Something to think about.

On monotheism

There’s a thing that constantly annoys me when I watch religious discussions on Youtube, and that’s the assumption that monotheism is somehow an unqualified plus for a religion, regardless of how it defines God. This is not only a logical fallacy, but a very dangerous thing to assume, and it’s actually quite easy to explain why, with an example one of my friends provided more than a decade ago, if I remember correctly.

He asked “how is God different from a super-devil?”

You see, a devil is by definition a powerful spiritual being, and according to Christian belief, he’s also only one. He’s powerful, omnipresent, transcends physical matter, and has great knowledge. It’s not much of a stretch to enhance the devil and make him omniscient and omnipotent. So, what’s the difference between such a being and God, my friend asked?

“Holiness”, he proceeded to answer his own question. “God is holy, and devil is not. Even with enhanced attributes, a super-devil is utterly devoid of holiness, and that’s why he is unworthy of worship. We do not worship God because He is omnipotent or omniscient or because He can walk on water or what not, but because He is holy”.

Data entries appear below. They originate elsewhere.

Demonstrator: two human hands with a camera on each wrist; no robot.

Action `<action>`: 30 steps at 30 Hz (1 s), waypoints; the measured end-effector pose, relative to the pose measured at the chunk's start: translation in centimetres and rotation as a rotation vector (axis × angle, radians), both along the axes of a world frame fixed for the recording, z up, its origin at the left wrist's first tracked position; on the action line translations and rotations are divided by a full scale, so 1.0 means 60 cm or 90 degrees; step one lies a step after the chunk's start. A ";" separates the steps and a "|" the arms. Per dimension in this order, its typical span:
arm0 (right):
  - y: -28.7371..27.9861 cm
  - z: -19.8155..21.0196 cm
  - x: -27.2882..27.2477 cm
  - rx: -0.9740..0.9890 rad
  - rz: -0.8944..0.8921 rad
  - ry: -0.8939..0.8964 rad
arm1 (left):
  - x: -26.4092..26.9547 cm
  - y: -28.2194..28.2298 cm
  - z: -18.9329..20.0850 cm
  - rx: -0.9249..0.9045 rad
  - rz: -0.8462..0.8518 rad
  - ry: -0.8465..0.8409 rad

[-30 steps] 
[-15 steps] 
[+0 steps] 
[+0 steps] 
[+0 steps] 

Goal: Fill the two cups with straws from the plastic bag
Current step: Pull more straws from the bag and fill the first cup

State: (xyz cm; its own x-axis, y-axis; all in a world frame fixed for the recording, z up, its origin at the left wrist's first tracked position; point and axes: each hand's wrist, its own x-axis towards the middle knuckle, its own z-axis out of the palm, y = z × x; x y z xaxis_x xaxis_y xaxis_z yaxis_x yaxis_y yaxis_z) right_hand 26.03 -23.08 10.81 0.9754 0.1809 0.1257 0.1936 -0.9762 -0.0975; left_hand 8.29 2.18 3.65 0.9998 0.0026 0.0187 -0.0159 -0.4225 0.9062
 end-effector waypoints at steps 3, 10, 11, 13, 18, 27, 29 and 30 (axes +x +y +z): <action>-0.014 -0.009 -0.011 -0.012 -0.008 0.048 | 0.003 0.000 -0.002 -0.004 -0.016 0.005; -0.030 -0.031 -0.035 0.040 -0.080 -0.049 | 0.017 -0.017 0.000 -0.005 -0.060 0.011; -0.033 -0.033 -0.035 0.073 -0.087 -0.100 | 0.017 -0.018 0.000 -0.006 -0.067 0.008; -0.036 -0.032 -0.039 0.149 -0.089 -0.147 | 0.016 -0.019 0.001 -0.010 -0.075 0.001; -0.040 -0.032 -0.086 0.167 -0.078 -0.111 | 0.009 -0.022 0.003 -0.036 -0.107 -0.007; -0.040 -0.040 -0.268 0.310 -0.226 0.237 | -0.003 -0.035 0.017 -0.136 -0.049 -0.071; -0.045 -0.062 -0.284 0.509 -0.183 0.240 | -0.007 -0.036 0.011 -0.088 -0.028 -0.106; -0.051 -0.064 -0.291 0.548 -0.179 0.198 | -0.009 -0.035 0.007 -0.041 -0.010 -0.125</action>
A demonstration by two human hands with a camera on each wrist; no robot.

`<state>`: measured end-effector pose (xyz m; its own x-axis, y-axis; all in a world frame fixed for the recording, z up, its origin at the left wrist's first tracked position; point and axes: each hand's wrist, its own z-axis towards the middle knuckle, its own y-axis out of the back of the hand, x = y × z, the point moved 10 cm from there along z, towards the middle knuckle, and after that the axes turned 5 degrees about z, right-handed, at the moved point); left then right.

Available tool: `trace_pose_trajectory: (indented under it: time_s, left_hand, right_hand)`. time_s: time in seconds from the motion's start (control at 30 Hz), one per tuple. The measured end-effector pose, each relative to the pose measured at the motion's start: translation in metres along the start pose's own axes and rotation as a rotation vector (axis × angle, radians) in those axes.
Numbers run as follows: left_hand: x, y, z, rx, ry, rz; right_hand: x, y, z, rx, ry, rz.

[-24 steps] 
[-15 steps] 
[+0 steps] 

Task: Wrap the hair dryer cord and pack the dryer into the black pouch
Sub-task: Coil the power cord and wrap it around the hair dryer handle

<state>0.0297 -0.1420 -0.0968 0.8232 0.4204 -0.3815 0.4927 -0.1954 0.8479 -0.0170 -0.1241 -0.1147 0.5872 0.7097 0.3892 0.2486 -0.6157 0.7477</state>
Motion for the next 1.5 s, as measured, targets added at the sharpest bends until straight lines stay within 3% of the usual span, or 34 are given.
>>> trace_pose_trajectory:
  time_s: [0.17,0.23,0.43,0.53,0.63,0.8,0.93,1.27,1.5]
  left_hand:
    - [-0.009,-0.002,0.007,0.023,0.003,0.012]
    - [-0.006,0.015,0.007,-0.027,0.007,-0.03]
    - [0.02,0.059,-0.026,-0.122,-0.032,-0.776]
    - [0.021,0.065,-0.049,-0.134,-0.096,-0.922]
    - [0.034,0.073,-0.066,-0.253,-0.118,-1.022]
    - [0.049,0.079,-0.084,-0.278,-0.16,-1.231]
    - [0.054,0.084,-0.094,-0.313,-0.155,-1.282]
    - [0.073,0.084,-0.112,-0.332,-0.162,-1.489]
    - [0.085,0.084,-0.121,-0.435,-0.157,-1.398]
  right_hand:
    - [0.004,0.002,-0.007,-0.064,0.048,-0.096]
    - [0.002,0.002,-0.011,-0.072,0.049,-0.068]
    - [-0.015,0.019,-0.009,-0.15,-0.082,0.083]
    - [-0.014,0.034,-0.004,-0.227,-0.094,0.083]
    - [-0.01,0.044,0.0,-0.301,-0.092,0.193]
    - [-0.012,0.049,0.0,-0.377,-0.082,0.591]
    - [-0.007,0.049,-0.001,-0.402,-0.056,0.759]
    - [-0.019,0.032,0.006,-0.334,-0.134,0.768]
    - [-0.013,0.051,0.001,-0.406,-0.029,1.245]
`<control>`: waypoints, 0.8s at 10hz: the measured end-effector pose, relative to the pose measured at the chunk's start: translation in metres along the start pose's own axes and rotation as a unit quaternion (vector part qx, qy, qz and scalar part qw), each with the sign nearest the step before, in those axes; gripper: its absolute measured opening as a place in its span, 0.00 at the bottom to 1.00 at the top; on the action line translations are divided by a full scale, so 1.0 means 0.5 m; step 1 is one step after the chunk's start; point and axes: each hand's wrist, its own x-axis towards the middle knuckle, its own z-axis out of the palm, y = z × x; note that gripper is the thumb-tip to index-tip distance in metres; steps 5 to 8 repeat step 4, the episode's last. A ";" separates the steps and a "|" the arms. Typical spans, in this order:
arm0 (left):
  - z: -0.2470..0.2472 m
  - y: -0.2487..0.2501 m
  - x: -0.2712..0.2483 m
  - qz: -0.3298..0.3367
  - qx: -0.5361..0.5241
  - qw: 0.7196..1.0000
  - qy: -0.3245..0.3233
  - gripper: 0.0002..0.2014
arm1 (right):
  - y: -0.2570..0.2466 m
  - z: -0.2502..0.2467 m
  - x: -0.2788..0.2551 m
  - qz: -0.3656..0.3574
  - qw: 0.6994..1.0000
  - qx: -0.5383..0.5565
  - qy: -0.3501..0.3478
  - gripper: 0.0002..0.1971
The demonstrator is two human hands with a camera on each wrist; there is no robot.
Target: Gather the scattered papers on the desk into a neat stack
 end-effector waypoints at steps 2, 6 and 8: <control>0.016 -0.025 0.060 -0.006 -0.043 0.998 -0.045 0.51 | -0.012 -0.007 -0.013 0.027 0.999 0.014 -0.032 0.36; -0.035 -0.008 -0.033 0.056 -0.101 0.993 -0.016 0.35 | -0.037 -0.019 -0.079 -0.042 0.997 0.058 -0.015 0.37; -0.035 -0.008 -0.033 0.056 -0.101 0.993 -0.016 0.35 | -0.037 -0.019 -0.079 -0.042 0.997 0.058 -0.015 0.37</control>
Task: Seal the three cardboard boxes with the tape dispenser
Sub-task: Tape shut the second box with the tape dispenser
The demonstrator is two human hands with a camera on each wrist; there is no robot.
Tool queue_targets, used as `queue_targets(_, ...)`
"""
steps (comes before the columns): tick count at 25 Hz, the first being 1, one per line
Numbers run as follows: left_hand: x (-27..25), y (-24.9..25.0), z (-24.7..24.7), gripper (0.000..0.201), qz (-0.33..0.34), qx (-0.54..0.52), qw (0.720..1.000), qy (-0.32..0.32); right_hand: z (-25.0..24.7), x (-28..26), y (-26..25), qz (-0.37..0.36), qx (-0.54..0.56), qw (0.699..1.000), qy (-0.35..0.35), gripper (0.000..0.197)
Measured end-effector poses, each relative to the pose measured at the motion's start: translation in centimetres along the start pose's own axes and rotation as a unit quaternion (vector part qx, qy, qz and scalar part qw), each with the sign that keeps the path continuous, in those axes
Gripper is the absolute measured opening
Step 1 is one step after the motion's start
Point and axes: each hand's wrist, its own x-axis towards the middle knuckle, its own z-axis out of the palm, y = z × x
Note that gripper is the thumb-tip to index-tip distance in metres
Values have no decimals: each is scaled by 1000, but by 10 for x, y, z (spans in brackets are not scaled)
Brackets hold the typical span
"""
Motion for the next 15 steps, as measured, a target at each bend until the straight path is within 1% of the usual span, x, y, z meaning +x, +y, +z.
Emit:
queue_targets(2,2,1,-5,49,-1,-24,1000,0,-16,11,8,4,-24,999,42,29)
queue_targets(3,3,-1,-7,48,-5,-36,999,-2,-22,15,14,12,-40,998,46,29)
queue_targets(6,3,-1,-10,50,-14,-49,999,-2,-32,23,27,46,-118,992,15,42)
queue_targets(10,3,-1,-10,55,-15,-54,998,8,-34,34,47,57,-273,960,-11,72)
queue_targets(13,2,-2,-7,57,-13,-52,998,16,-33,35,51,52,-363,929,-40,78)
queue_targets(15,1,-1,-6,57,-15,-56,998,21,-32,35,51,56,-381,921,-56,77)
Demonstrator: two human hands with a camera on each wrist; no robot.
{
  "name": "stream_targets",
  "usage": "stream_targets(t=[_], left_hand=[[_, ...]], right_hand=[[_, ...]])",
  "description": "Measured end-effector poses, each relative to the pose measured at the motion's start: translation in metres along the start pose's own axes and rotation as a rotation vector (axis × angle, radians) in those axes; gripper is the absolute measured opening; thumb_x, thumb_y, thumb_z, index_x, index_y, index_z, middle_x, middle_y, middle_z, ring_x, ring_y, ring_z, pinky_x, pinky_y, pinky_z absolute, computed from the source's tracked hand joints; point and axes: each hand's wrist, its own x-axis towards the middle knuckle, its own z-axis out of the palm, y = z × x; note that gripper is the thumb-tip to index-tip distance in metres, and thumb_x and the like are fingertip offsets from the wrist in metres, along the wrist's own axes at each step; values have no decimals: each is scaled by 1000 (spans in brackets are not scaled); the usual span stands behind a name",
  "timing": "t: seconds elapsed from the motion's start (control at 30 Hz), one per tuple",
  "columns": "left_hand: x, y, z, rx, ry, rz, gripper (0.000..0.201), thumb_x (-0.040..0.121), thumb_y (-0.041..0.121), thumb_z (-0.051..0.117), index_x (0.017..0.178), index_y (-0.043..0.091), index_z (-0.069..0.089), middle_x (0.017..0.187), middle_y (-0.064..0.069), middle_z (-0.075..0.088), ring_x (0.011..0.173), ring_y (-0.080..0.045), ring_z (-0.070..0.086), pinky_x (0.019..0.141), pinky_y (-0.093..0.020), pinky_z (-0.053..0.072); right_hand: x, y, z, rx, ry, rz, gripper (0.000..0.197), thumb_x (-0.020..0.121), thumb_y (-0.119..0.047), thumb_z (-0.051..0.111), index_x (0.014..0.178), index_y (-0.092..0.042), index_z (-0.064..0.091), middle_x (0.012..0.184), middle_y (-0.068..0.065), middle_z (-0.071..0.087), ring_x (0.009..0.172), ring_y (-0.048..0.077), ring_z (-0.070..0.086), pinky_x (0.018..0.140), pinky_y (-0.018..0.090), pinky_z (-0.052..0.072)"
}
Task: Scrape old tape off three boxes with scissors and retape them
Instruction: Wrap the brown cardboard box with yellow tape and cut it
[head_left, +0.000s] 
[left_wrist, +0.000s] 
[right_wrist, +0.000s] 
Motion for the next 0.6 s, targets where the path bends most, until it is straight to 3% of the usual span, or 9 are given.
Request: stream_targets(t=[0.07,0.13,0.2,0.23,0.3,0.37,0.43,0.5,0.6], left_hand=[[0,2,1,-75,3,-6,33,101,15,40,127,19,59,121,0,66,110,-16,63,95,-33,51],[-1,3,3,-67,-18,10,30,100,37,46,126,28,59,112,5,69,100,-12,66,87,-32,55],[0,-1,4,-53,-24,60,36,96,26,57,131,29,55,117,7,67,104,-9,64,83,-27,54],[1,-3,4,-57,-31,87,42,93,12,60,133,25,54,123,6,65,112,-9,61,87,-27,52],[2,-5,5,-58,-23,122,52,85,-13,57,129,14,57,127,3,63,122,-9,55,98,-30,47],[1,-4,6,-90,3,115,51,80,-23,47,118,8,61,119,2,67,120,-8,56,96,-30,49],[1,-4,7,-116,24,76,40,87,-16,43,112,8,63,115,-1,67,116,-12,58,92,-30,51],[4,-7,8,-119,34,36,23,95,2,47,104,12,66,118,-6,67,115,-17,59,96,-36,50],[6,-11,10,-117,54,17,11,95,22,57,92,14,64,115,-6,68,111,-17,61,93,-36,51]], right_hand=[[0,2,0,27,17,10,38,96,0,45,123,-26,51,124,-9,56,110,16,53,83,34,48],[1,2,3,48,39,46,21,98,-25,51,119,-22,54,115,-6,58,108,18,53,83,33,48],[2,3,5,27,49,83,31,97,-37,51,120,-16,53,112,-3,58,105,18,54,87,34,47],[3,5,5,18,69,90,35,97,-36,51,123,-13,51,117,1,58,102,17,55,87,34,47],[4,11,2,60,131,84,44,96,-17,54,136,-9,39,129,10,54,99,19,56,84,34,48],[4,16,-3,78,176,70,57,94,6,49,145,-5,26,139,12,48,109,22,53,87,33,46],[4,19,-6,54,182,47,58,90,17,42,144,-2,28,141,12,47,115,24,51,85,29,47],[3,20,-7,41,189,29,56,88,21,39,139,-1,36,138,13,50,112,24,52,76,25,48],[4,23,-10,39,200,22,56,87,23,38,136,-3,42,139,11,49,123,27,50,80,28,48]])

I want you to keep that in mind now, because when people talk about the three monotheistic religions, Judaism, Christianity and Islam, the issue of monotheism invariably crops up, and it’s almost a contest where the most monotheistic one wins, and my friend’s wise observation is not even mentioned, but let me ask you: if there’s a monotheistic religion that worshiped some super-devil, calling him God, how would you discern it from a monotheistic religion that worships God, the holy one?

Sure, a super-devil would request obedience to himself in his religion. He would request unwavering loyalty and servility. He would want them to pray to him and to glorify him above all else. But what, indeed, with holiness?

If you disregard monotheism, servility, obedience to commands and outward piety, how would you distinguish between followers of a holy God and followers of an unholy one?